[EXERCISE REQUIREMENTS] Look through the data below for the line with "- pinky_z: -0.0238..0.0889", and transcribe it exactly together with each line after it up to and including the line with "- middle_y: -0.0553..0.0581". Give nothing else.

[MATERIALS PROVIDED]
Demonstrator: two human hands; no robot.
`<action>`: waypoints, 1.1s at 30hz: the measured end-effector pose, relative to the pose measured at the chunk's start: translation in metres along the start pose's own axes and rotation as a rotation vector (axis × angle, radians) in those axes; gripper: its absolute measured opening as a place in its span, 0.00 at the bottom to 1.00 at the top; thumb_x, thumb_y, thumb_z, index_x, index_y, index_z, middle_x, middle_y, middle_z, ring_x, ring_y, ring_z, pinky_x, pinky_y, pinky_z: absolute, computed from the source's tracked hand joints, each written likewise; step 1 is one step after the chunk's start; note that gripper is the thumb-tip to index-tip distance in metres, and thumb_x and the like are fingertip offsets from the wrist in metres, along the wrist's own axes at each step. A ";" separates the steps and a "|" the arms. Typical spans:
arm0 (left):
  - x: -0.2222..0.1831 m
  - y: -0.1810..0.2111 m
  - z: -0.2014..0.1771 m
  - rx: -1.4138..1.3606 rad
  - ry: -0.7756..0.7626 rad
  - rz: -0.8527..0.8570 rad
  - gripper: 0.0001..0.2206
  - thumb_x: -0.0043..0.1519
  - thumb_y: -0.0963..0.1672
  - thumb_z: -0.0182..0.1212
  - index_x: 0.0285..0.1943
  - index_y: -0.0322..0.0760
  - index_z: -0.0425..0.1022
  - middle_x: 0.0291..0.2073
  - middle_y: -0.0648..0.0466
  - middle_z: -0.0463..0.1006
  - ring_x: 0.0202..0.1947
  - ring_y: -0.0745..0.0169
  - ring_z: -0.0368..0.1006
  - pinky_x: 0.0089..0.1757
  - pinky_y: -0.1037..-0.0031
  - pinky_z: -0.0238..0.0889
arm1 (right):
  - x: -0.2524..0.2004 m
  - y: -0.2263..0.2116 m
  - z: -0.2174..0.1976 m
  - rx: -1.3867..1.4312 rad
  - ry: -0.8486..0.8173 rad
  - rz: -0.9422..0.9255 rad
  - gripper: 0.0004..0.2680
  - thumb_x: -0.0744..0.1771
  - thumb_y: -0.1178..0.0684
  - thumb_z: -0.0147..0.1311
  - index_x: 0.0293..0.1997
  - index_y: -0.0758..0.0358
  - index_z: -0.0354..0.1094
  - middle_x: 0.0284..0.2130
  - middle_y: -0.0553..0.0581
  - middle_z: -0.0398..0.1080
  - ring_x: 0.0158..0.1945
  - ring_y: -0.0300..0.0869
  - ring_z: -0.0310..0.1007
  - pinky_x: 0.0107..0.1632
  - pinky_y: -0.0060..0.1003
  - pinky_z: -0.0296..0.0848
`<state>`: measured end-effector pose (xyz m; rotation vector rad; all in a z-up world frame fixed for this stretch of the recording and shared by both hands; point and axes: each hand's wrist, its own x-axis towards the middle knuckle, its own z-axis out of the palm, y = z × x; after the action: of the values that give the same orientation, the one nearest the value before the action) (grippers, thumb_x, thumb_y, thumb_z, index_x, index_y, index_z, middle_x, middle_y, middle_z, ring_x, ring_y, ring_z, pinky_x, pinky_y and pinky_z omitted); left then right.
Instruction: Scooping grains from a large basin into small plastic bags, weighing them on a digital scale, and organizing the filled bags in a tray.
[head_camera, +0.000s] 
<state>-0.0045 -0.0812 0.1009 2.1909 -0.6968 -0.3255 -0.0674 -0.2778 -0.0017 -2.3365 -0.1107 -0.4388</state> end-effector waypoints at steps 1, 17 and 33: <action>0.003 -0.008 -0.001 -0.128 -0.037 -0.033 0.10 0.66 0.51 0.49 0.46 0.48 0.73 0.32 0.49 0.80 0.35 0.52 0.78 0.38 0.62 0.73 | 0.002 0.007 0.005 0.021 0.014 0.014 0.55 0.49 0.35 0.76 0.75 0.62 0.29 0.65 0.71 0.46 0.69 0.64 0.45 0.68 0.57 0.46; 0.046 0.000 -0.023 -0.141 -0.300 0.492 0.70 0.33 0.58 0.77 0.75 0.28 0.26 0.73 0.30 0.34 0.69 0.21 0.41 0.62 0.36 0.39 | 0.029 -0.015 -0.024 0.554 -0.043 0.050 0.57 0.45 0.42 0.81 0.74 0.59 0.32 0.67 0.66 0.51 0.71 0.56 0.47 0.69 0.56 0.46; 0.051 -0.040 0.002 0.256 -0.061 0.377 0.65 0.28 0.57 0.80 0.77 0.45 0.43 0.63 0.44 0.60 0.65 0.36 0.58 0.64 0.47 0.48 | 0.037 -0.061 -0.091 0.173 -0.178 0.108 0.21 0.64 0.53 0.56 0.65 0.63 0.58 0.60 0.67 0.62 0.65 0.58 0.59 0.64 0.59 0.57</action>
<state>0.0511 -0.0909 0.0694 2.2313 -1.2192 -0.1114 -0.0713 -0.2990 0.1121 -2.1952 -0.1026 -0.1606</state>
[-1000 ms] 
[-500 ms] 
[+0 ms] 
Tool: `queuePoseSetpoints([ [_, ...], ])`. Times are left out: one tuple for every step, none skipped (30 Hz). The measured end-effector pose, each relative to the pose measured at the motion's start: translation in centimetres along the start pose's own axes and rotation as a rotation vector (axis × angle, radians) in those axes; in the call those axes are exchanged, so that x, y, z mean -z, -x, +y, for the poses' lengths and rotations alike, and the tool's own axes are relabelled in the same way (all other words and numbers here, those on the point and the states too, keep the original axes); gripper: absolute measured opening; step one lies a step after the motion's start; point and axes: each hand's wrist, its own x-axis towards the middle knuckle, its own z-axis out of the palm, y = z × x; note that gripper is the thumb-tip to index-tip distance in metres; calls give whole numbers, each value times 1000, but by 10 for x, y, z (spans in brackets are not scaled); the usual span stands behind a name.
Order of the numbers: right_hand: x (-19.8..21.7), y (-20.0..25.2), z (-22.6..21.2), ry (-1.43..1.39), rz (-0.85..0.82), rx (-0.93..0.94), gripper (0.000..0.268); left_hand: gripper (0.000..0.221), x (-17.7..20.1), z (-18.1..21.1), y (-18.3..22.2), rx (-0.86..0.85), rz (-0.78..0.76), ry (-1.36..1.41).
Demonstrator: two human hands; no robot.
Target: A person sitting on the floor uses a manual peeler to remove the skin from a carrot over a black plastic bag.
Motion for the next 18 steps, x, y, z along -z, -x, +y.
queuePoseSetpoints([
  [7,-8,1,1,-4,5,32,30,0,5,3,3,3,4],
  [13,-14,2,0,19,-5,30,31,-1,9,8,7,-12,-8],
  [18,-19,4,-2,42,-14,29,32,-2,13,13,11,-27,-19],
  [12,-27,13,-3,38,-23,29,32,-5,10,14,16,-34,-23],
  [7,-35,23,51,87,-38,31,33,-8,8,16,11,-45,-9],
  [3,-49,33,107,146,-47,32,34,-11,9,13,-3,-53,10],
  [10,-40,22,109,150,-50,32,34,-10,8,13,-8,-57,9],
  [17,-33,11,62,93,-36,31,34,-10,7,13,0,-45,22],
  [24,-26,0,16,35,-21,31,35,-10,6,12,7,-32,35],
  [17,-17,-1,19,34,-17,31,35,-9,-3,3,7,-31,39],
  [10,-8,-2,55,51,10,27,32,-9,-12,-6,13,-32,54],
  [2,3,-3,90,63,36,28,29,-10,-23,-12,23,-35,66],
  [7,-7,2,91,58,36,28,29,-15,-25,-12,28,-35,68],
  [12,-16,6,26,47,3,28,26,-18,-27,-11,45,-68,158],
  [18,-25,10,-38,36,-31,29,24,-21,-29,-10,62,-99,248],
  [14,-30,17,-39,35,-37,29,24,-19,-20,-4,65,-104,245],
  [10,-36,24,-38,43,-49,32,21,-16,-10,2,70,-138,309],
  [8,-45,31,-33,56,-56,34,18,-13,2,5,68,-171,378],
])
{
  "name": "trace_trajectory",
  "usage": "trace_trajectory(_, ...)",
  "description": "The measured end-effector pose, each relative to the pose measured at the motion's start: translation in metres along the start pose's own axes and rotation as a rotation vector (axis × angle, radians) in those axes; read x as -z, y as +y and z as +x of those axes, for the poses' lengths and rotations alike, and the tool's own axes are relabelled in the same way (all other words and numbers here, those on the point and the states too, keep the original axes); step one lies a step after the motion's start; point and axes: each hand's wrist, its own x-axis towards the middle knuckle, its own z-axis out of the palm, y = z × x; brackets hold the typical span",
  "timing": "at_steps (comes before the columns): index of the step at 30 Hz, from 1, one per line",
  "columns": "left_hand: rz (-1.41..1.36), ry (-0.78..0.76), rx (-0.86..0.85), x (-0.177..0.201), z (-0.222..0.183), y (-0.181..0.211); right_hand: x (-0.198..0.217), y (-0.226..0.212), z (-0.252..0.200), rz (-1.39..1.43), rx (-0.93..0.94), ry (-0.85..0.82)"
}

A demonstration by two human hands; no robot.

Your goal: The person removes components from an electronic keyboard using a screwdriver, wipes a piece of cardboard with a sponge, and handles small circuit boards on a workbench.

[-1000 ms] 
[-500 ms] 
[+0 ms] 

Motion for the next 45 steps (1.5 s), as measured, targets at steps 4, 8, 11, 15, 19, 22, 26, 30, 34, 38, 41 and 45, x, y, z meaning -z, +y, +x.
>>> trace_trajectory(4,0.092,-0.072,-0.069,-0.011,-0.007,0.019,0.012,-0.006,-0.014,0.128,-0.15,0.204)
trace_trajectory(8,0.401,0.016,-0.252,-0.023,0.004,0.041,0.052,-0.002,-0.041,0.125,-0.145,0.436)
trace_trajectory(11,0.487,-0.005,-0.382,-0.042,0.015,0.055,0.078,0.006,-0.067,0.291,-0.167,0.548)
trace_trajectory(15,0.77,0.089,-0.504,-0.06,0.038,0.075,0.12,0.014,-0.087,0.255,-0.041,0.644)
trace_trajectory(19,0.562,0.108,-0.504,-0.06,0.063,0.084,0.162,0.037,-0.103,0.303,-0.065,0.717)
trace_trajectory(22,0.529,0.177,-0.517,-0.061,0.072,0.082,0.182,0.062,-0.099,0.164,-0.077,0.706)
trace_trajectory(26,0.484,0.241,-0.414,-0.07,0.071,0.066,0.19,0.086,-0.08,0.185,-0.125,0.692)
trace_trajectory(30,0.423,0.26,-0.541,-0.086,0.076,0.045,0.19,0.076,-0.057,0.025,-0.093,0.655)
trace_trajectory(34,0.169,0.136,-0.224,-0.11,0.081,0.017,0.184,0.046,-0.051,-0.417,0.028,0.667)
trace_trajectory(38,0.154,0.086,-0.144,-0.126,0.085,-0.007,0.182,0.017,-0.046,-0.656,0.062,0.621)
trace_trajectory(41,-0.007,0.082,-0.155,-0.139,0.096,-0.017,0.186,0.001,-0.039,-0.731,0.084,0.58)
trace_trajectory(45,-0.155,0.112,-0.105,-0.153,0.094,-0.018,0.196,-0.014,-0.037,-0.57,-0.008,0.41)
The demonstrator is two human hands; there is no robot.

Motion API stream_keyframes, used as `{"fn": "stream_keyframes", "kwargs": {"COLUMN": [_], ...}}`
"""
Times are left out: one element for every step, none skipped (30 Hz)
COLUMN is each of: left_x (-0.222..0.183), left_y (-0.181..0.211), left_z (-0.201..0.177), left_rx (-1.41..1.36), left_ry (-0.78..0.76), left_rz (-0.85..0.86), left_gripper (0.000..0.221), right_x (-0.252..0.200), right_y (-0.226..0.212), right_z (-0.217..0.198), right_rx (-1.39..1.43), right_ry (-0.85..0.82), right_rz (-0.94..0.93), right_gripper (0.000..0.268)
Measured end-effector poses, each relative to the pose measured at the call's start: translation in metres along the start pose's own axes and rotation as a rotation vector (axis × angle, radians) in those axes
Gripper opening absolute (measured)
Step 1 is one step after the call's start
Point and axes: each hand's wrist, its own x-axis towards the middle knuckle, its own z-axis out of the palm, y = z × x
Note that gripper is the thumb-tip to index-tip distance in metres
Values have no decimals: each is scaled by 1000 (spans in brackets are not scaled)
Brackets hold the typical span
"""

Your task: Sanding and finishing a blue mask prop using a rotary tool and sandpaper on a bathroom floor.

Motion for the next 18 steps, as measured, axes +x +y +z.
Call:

[EXERCISE ANSWER]
  - pinky_z: -0.0238..0.0889
arm1 (right):
  - x: -0.2524..0.2004 m
  - y: -0.2263..0.2116 m
  - z: -0.2174..0.1976 m
  - rx: -1.3867..1.4312 rad
  - ry: -0.8486..0.8173 rad
  - rz: -0.9422..0.9255 rad
  - gripper: 0.0004..0.2680
  - thumb_x: -0.0744..0.1771
  - thumb_y: -0.1178..0.0684
  - thumb_z: -0.0147..0.1311
  - index_x: 0.0293..0.1997
  - index_y: -0.0758..0.0358
  - index_z: -0.0354..0.1094
  - middle_x: 0.0284..0.2130
  - middle_y: -0.0553..0.0581

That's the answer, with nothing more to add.